'''
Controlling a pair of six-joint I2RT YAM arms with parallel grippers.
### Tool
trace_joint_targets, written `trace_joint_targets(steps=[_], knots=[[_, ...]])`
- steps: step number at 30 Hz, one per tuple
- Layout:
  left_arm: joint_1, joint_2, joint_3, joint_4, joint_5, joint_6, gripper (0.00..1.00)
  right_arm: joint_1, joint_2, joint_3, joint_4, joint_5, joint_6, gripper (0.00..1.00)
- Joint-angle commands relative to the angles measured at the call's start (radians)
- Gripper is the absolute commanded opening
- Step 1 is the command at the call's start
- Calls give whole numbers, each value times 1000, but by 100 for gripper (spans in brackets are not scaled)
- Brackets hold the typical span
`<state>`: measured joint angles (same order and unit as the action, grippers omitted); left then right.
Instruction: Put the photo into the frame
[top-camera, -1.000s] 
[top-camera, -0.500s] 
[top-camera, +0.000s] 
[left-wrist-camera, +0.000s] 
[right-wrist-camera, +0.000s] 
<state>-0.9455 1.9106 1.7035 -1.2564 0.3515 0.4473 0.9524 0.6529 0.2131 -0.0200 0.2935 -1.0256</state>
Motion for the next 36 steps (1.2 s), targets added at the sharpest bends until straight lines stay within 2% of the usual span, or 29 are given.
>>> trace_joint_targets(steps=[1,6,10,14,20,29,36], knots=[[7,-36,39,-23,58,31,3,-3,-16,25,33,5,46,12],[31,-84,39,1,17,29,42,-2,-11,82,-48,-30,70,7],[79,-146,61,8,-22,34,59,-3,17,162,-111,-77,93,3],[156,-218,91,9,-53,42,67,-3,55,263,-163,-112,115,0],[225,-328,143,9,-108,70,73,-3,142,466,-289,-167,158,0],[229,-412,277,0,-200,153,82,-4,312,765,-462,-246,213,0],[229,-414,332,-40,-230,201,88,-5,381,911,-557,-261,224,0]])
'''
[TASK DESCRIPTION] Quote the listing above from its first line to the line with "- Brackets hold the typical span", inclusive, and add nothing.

[ANSWER AREA]
Controlling a pair of six-joint I2RT YAM arms with parallel grippers.
### Tool
trace_joint_targets, written `trace_joint_targets(steps=[_], knots=[[_, ...]])`
- steps: step number at 30 Hz, one per tuple
- Layout:
  left_arm: joint_1, joint_2, joint_3, joint_4, joint_5, joint_6, gripper (0.00..1.00)
  right_arm: joint_1, joint_2, joint_3, joint_4, joint_5, joint_6, gripper (0.00..1.00)
- Joint-angle commands relative to the angles measured at the call's start (radians)
- Gripper is the absolute commanded opening
- Step 1 is the command at the call's start
- Calls give whole numbers, each value times 1000, but by 100 for gripper (spans in brackets are not scaled)
- Brackets hold the typical span

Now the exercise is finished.